Mehr als die Hälfte der von der Bertelsmann Stiftung und der Barmer GEK befragten Ärzte hält nichts davon, wenn sich Patienten im Internet über Krankheiten und Behandlungsmöglichkeiten informieren.

Neulich im Behandlungszimmer googelt der behandelnde Arzt nach den Symptomen meiner gesundheitlichen Probleme. Was sich paradox anhört, könnte eine Ursache dafür sein, dass sich immer mehr Patienten gleich selbst im Internet über Krankheiten und mögliche Behandlungsmöglichkeiten informieren.

Dies ist zahlreichen Ärzten jedoch ein Dorn im Auge. Eine Online-Umfrage der Bertelsmann Stiftung und der Barmer GEK unter rund 800 ambulant tätigen, niedergelassenen Ärzten ergab, dass mehr als die Hälfte informierte Patienten „mindestens problematisch“ sieht. So erzeuge die Selbstinformation unangemessene Erwartungen und Ansprüche, die die Arbeit der Ärzte belaste. Zudem verwirre die eigene Recherche die Patienten und beeinträchtige das Vertrauen zum Arzt. Deshalb rät knapp ein Viertel der Befragten den Patienten aktiv von der eigenständigen Suche ab.

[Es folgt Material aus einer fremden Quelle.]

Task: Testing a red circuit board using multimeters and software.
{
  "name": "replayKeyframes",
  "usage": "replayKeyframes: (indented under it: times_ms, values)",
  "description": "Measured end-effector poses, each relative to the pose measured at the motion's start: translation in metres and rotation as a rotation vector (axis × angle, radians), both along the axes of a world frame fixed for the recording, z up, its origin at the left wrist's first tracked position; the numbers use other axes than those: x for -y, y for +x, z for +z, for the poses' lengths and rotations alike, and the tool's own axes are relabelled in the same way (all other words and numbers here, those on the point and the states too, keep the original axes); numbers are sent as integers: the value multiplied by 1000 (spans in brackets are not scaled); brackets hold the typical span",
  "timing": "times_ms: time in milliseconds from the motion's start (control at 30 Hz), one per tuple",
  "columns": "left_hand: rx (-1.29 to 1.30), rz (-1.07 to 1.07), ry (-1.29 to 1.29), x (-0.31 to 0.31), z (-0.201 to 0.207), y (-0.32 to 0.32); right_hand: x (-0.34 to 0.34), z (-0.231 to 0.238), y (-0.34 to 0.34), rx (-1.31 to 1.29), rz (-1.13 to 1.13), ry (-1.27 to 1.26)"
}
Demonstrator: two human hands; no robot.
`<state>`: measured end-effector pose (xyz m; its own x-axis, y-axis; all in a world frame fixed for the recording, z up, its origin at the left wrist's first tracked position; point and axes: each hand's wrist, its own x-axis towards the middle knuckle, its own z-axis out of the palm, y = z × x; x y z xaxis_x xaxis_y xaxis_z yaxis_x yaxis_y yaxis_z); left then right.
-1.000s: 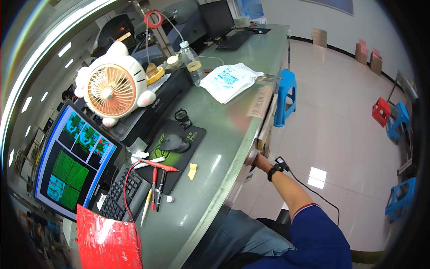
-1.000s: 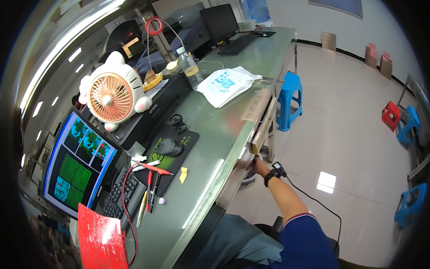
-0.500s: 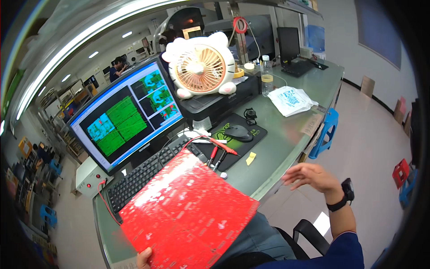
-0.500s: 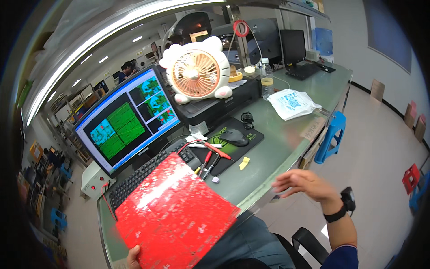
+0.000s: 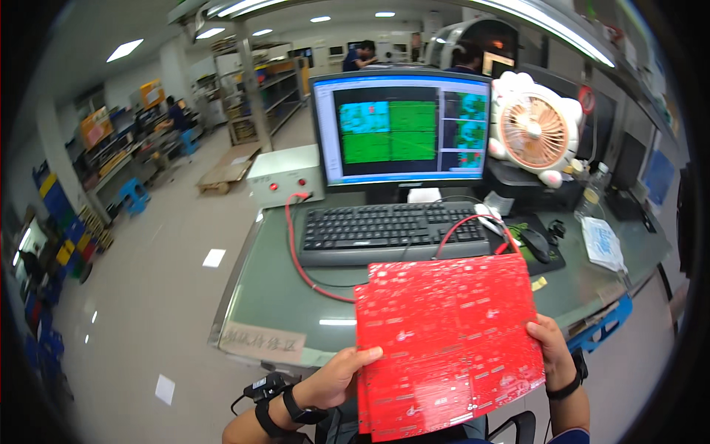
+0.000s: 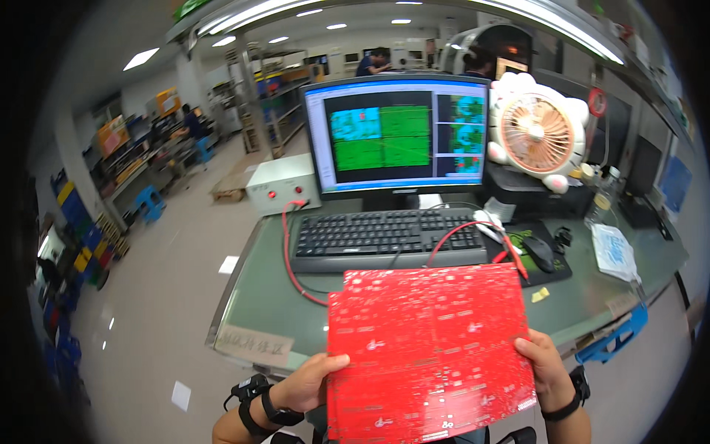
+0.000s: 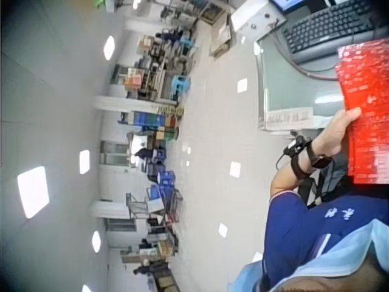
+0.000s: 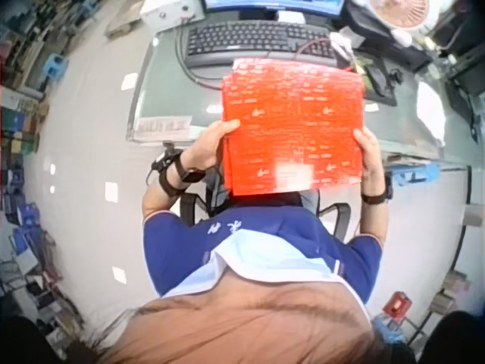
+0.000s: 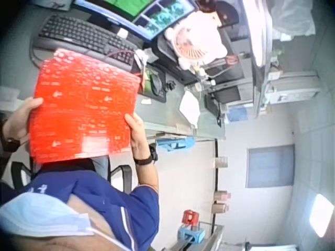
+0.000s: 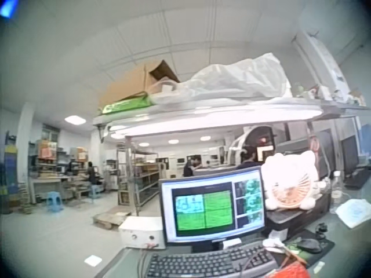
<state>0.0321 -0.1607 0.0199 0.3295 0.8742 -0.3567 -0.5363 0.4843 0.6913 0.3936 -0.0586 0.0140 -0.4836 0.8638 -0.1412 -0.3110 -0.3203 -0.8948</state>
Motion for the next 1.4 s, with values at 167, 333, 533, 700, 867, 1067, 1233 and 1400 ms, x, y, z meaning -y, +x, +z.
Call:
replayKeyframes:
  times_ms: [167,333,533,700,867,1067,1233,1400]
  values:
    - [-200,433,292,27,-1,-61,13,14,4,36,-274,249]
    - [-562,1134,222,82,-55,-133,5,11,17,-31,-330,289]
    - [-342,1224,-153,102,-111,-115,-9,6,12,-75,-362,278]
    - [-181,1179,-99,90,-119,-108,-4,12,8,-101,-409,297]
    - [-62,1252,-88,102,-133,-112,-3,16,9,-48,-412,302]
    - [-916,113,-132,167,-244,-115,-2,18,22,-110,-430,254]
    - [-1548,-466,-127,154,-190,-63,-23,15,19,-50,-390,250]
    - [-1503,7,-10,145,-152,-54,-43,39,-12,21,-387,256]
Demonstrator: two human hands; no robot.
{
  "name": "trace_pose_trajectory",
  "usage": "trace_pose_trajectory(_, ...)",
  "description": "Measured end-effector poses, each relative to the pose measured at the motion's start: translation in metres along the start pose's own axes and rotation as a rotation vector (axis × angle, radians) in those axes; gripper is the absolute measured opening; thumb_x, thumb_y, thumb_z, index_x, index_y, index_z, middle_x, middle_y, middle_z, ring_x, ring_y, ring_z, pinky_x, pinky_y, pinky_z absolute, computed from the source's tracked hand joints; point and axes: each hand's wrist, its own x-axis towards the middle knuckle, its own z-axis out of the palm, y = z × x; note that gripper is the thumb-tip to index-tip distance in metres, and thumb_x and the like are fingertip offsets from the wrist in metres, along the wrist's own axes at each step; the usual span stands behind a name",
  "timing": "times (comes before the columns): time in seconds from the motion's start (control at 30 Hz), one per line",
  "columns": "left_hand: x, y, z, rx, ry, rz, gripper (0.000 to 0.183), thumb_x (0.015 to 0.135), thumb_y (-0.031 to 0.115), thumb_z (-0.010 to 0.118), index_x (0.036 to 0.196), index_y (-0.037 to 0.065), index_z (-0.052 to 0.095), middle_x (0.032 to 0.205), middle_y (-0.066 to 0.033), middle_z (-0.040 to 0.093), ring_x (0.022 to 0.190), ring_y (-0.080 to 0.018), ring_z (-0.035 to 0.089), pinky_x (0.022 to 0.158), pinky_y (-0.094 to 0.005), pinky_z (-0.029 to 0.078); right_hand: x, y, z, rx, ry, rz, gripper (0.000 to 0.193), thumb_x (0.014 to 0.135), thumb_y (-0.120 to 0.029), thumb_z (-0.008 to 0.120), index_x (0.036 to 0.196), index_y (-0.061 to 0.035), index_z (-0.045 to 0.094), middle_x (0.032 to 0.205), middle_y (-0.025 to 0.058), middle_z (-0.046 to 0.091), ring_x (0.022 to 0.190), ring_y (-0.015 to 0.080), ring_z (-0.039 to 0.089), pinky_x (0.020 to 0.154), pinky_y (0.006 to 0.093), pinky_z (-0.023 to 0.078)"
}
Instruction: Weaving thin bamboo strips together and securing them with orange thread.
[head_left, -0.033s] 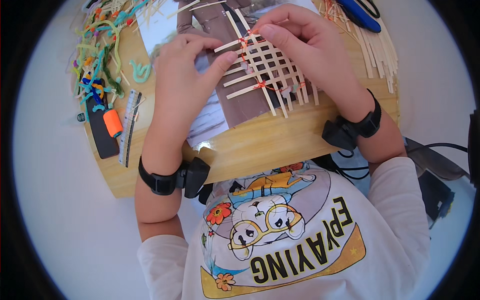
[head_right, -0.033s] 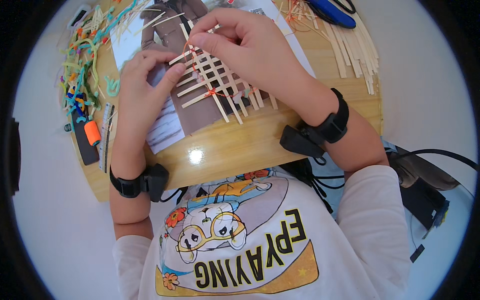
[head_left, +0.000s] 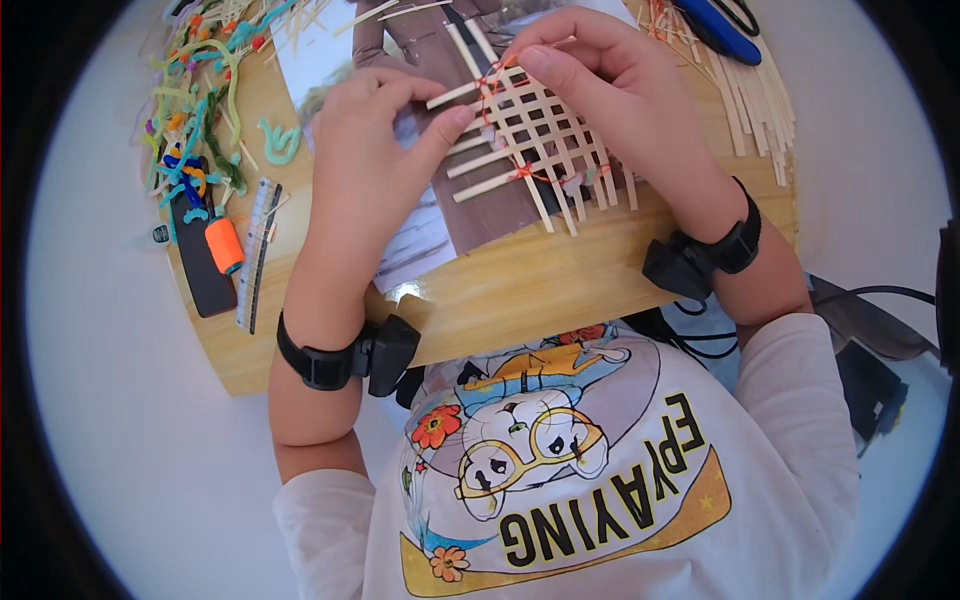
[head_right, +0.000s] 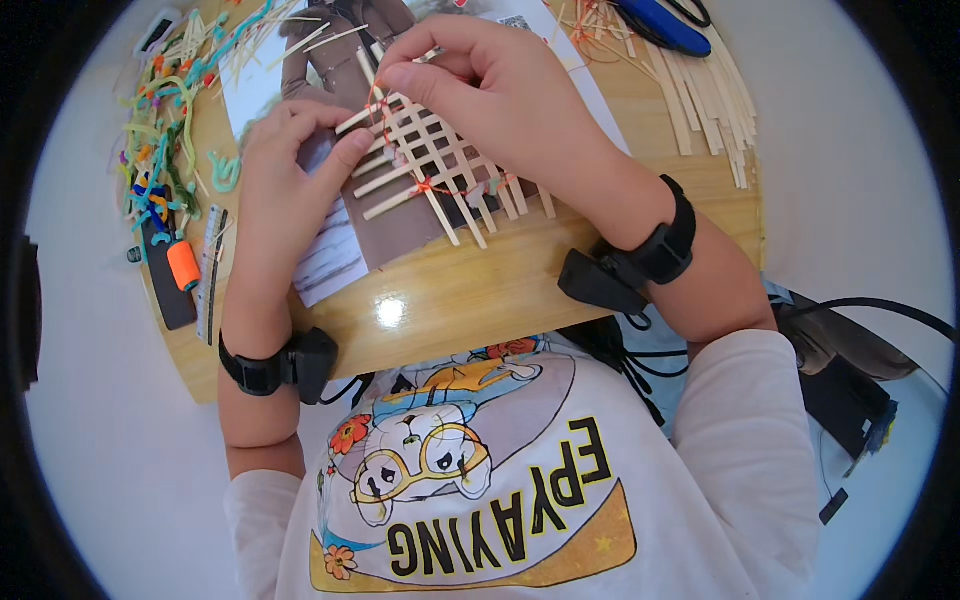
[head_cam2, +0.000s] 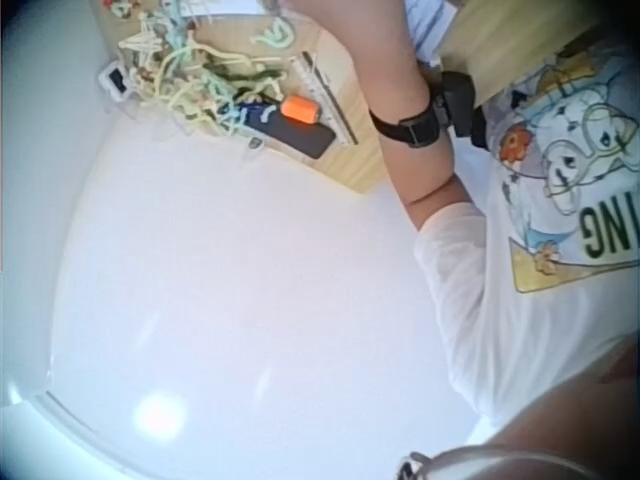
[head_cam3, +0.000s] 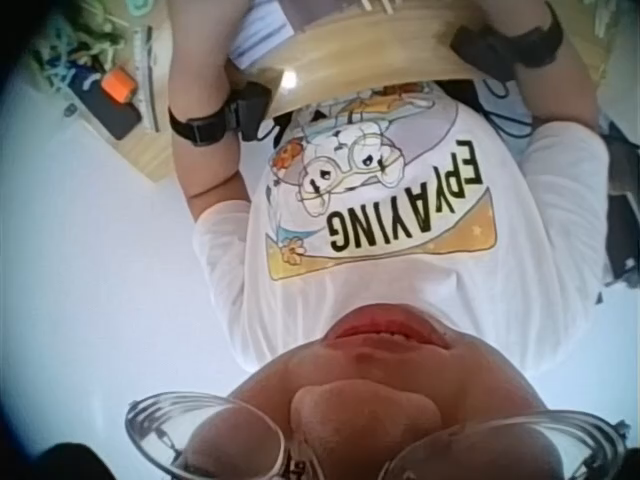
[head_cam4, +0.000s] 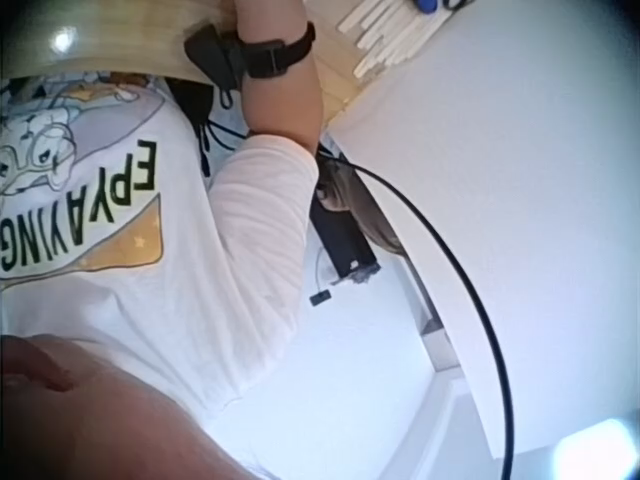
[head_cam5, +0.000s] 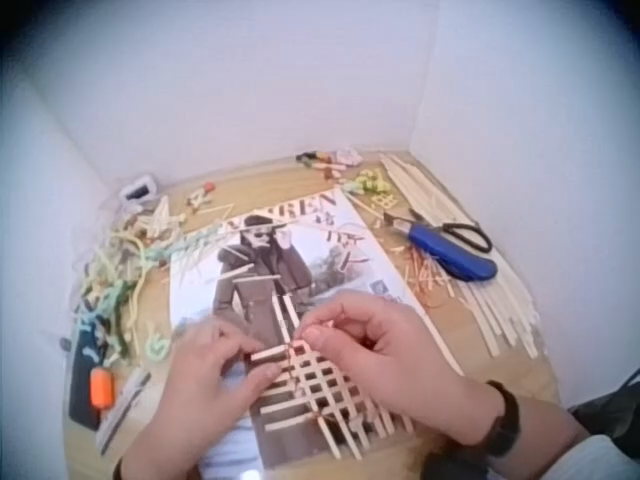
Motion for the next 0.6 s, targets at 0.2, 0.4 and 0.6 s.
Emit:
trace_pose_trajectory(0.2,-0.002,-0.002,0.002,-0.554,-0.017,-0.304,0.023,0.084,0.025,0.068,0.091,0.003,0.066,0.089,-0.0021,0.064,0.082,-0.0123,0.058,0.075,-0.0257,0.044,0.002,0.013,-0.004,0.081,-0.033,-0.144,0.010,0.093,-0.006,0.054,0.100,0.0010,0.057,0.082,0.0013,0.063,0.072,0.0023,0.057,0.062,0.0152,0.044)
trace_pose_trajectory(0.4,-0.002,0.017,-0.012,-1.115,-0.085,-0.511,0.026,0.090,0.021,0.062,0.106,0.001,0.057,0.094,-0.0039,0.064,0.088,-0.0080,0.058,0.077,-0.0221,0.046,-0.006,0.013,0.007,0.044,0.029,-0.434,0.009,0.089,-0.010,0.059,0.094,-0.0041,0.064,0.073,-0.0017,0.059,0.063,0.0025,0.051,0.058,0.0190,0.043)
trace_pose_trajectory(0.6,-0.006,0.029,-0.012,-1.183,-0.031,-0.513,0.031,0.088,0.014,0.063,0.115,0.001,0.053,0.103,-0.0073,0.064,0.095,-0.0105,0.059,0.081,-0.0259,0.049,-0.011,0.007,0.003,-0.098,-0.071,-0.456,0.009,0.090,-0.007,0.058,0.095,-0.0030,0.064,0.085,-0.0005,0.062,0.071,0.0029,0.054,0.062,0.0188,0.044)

Selbstinformation als Chance

„Was das Thema Gesundheit angeht, sind die Menschen heutzutage viel anspruchsvoller und selbstbewusster. Ein gut informierter Patient, der auf Augenhöhe mit dem Arzt über Krankheit und Behandlungsoptionen diskutiert, sollte das Ziel aller an der Versorgung Beteiligten sein", so Dr. med. Christoph Straub, Vorstandsvorsitzender der Barmer GEK.

So freuen sich zwar mehr als 40 Prozent über das Interesse ihrer Patienten. Fast zehn Prozent ärgern sich aber, dass der Patient sich nicht zuerst an sie gewandt hat. Nur ein geringer Teil der Befragten reflektiert darüber, ob er selbst die Ursache für die Eigen-Recherche sein könnte.

Seriöse Informationen

Gut die Hälfte der Befragten (56 Prozent) hat vertrauenswürdiges Informationsmaterial für die Patienten ausliegen. Knapp die Hälfte sucht entweder selbst nach geeigneten Informationen oder weist entsprechend darauf hin.

Dennoch kennt nur ein Fünftel der Ärzte die Internetseite www.patienten-information.de des Ärztlichen Zentrums für Qualität in der Medizin (ÄZQ), das gemeinsame Kompetenzzentrum von Bundesärztekammer und Kassenärztlicher Bundesvereinigung. Bedenklich: Nur ein Drittel dieser Ärzte hält die Patienteninformationen dieser Internetseite für vertrauenswürdig, während das Vertrauen in Wikipedia mehr als doppelt so groß ist.

15 Prozent der Ärzte kennen sich nach eigenen Angaben eher nicht so gut oder überhaupt nicht gut mit den für Patienten verfügbaren Informationsangeboten aus.